**WORK TO COMPLETE**
Copy the result of filtering the entries below for lines that include the string "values".

Start of SOURCE RECORDS

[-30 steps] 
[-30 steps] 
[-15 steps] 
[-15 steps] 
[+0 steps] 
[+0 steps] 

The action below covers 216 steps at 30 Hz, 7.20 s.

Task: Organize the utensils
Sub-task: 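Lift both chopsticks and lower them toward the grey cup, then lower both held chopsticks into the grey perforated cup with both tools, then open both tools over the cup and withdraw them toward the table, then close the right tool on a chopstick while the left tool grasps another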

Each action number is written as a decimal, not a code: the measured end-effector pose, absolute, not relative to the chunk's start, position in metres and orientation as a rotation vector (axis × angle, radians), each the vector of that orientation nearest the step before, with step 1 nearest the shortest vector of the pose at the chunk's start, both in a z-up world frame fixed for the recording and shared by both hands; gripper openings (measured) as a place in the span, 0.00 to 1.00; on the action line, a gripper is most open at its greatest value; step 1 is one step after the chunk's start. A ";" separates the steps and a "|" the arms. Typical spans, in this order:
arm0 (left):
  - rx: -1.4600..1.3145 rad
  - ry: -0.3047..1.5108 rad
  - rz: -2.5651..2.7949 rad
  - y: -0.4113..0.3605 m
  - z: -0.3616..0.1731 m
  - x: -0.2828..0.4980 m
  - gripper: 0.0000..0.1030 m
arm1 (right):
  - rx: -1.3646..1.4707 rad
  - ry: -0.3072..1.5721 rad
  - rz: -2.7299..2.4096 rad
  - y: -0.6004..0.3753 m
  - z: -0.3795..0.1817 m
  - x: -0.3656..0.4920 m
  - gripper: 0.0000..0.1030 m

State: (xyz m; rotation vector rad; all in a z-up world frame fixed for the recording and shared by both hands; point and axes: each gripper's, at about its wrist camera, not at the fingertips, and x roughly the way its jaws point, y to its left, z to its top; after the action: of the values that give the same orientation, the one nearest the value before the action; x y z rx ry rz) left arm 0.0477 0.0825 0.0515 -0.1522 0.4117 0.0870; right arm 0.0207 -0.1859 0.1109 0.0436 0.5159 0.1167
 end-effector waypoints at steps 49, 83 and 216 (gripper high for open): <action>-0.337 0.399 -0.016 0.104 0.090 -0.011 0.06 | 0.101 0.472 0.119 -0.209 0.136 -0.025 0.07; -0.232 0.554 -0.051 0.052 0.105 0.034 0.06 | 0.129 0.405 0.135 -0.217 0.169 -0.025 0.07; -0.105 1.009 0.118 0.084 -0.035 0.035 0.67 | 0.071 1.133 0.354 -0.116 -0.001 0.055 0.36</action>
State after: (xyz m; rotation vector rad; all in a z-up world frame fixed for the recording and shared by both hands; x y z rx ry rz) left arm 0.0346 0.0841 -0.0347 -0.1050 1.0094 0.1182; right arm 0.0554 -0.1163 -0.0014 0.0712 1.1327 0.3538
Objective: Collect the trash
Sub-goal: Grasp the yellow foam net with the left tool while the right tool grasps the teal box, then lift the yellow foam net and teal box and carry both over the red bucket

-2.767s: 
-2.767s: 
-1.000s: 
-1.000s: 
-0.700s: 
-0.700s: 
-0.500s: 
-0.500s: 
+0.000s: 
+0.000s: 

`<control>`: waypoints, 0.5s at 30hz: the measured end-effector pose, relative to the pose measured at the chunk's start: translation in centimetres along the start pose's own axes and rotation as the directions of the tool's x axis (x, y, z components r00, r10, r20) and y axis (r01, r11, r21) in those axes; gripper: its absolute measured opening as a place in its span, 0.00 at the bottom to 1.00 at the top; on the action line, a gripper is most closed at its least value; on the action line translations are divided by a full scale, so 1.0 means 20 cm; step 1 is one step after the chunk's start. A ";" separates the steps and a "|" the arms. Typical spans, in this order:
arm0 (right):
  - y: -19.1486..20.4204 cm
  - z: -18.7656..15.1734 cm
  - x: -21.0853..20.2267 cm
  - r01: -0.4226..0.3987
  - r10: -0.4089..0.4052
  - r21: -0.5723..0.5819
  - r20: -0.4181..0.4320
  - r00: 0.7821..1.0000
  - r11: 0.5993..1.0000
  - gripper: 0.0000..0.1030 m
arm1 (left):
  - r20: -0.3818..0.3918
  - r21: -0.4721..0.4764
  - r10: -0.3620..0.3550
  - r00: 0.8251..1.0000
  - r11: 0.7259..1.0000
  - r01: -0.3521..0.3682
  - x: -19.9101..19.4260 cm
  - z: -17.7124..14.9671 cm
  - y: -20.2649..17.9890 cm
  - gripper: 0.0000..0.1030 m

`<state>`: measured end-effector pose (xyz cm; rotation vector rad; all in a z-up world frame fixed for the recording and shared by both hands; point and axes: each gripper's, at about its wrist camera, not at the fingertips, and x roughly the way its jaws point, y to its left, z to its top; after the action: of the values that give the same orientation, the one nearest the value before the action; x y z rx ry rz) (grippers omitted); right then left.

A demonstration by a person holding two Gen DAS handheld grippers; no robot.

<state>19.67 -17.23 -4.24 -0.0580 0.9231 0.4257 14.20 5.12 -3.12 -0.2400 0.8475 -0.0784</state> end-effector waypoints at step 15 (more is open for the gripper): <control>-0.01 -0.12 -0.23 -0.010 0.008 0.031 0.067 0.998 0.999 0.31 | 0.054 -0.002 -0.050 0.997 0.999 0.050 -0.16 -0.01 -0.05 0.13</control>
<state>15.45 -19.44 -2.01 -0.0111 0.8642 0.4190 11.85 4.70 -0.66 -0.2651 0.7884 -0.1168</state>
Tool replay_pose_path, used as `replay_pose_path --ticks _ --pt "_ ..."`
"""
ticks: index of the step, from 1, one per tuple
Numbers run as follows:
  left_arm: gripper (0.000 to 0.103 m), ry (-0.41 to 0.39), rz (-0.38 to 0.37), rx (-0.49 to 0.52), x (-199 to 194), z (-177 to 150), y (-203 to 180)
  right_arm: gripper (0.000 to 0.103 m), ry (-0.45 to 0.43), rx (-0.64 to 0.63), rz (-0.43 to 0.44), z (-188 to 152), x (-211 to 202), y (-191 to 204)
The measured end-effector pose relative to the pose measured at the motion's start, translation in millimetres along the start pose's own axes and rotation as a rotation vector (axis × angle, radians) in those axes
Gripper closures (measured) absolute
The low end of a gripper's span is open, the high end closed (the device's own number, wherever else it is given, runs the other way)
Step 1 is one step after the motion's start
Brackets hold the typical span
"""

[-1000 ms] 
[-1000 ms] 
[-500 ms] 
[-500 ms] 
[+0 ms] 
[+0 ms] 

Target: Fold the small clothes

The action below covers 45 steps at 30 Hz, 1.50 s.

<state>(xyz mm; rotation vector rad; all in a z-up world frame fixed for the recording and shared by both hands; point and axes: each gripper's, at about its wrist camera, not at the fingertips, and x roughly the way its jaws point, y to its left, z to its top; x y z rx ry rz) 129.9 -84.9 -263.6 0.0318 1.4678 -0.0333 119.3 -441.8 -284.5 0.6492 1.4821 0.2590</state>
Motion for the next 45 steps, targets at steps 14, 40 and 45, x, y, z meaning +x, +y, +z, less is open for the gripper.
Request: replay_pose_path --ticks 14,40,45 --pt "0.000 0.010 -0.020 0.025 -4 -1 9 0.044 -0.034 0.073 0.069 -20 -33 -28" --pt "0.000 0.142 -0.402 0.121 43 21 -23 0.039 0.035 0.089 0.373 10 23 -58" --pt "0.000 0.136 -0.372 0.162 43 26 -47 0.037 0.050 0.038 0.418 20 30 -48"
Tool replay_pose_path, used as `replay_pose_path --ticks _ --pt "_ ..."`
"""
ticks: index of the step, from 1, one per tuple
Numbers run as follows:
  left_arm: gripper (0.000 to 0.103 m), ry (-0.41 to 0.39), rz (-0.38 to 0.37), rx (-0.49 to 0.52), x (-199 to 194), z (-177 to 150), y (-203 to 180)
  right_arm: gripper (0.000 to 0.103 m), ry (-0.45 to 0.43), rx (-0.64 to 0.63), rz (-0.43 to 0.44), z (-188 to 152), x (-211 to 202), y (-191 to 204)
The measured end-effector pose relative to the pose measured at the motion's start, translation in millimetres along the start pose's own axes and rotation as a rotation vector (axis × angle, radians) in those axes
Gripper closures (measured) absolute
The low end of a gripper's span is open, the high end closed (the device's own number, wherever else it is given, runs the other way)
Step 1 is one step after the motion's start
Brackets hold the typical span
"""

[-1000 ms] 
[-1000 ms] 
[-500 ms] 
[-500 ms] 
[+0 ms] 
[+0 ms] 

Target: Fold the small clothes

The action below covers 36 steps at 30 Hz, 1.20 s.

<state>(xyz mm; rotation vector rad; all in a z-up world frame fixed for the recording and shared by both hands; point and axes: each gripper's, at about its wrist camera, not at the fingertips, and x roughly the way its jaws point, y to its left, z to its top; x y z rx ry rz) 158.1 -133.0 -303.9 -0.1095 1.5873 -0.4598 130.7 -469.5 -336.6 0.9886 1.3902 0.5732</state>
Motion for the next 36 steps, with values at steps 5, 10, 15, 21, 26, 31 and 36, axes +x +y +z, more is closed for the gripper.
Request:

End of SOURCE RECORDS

**WRITTEN REPLY**
State: (xyz m; rotation vector rad; all in a z-up world frame fixed for the recording and shared by both hands; point and axes: each gripper's, at about its wrist camera, not at the fingertips, and x roughly the way its jaws point, y to its left, z to its top; after the action: of the values that give the same orientation, the one nearest the value before the action; x y z rx ry rz) left arm 0.0477 0.0825 0.0515 -0.1522 0.4117 0.0870; right arm 0.0207 -0.1859 0.1109 0.0436 0.5159 0.1167
`<state>`: measured end-effector pose (xyz cm; rotation vector rad; all in a z-up world frame fixed for the recording and shared by both hands; point and axes: each gripper's, at about its wrist camera, not at the fingertips, and x roughly the way its jaws point, y to its left, z to its top; after the action: of the values that give the same orientation, the one nearest the value before the action; x y z rx ry rz) (grippers omitted); right then left.
Motion for the next 36 steps, with values at steps 5, 10, 15, 21, 26, 31 and 36, axes +x +y +z, more is closed for the gripper.

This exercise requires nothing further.